[What the task asks]: Show every line in the material below in which the string "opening" appears.

[Available data]:
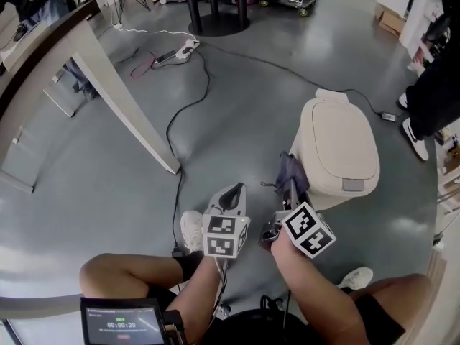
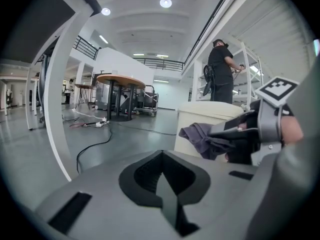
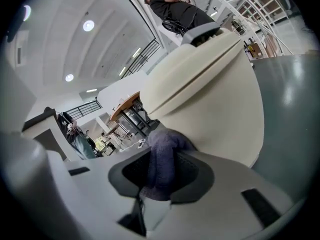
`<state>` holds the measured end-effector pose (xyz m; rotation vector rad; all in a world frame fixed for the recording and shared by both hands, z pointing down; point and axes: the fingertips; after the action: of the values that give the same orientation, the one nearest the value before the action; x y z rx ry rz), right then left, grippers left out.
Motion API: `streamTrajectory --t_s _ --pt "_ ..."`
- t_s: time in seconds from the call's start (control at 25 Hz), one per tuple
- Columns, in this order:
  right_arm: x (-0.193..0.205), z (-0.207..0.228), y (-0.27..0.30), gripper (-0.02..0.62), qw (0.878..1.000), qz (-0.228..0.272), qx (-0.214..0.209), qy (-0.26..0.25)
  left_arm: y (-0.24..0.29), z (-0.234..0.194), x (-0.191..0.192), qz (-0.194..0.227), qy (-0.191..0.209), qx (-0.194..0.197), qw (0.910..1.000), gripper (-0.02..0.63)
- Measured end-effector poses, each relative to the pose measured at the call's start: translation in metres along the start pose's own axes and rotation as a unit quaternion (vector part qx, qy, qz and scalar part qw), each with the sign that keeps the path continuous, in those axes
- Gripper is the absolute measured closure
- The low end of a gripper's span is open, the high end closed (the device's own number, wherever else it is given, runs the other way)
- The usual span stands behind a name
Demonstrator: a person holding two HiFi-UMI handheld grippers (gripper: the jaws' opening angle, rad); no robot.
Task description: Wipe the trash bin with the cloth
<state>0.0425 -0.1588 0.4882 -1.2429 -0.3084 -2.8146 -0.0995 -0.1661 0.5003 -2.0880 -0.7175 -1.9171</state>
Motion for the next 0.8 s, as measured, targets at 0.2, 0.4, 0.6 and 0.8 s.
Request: streamTrajectory --t_s 0.2,0.4,0.6,0.8 --pt "0.016 0.021 0.004 0.502 0.999 -0.016 0.017 -0.029 0.002 -0.006 0.006 -0.008 -0.006 -0.006 0.9999 0.606" --pt "0.028 0.036 0.004 0.502 0.998 -0.024 0.025 -0.056 0.004 0.003 0.012 -0.019 0.0 0.003 0.9998 0.606" --pt "0.046 0.051 0.01 0.502 0.996 -0.03 0.032 -0.079 0.012 0.001 0.018 -0.019 0.003 -0.001 0.9998 0.606" --pt "0.064 0.068 0.013 0.502 0.995 -0.033 0.039 -0.086 0.019 0.0 0.024 -0.029 -0.001 0.009 0.9995 0.606"
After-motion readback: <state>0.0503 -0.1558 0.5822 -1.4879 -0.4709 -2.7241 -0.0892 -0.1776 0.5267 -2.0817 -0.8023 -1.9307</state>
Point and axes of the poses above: the fingertips, and each gripper's own axes: y forward along the fingers, z to its right, x out of its underside, and after that the axes turned 13 degrees about z, right-handed
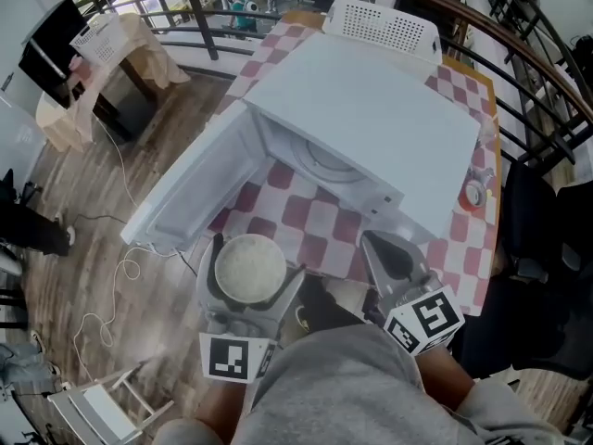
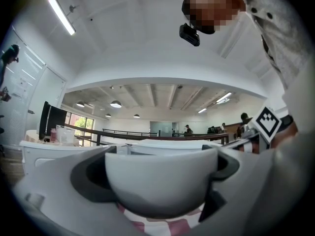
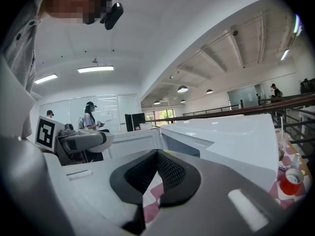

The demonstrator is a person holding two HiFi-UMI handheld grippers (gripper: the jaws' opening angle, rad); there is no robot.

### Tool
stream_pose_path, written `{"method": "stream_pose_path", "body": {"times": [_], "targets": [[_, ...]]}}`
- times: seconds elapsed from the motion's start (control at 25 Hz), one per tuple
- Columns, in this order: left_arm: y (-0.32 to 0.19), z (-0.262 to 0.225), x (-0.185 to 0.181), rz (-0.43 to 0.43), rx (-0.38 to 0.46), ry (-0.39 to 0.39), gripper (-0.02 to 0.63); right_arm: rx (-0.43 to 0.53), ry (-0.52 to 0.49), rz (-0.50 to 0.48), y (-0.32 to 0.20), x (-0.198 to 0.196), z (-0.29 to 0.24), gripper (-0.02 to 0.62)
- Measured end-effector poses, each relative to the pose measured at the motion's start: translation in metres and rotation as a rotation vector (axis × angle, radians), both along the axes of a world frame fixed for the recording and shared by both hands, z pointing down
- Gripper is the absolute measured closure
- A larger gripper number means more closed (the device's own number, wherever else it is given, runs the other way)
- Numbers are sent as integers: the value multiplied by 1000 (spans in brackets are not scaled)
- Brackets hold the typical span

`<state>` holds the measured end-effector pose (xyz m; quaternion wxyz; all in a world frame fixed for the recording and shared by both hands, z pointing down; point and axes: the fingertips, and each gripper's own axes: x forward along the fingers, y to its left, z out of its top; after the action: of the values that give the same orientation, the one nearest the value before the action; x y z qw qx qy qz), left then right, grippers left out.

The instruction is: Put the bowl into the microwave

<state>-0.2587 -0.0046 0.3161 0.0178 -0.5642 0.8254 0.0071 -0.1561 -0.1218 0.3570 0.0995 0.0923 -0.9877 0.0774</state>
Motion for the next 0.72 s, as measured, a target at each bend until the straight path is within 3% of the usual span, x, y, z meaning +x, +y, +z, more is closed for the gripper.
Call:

[Solution]:
Demonstrator: a person holding two HiFi-UMI handheld grippers (gripper: the jaws' opening angle, rad); no robot.
The demonstrator is a person holding two HiFi-UMI handheld grippers (gripper: the jaws' opening angle, rad); there is no robot.

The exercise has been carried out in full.